El ventanuco indiscreto
Disturbia
[2007]
EE.UU.
D.J. Caruso
Christopher Landon, Carl Ellsworth
Rogier Stoffers
Jim Page
Geoff Zanelli
Shia LaBeouf, David Morse, Sarah Roemer, Carrie-Anne Moss, Aaron Yoo
Universal Pictures
104 minutos
Jóvenes-adultos
D. J. Caruso (Connectica, 1965) es otro director que hace compatible su trabajo en series de TV (ha dirigido capítulos de The Shield, la discreta producción de la Fox que va por la sexta temporada, con un protagonista, Michael Chiklis, ganador del Emmy 2002 y del Globo 2003) con alguna película, de vez en cuando.

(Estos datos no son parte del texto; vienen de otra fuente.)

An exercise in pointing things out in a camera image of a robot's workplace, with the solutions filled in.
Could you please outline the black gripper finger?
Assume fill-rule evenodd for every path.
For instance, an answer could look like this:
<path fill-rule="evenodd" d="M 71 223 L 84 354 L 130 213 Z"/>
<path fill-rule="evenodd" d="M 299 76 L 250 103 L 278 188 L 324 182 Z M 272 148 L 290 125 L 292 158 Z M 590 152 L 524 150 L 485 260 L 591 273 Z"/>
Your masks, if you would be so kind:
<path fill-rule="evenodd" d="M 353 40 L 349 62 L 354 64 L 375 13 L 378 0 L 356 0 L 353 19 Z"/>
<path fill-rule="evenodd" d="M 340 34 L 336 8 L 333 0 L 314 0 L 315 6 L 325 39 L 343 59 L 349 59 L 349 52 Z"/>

Disturbia, siendo una película muy discreta, es su mejor trabajo hasta la fecha, cosa nada difícil si se han visto las anteriores (Apostando al límite, Vidas ajenas, The Salton Sea). No hace falta ser un lince para percibir las fuentes en las que han tomado agua los guionistas Landon (Blood & Chocolate) y Ellsworth (Vuelo nocturno): La ventana indiscreta, fascinante película de Hitchcock, por un lado; y, por otro, un puñado de thrillers recientes protagonizados por chico patoso con intervención de la tecnología y de cuenta atrás en plan videojuego (Cellular, por ejemplo), mediando una vistosa chica florero con tendencia a desabrigarse. El planteamiento de Disturbia no está mal y tiene cierta gracia, pero paulatinamente la trama se torna chusca, manida y elemental hasta quedar en un pasatiempo para adolescentes no demasiado exigentes, porque los guionistas hacen lo que les da la gana sin sentirse obligados a ser coherentes con la historia que están contando. Shia LaBeouf certifica su talento interpretativo, encarnando aquí a un adolescente con el pavo bien subido. Con una historia más elaborada y unos personajes con más recorrido, la película hubiera mejorado un montón. Que se lo cuenten a la pobre Carrie-Anne Moss, un fantasma insignificante. O al gran David Morse (Bailar en la oscuridad), un malo estereotipado e increíble. Con todo, ha recaudado 80 millones en USA, buena bolsa porque costó 20.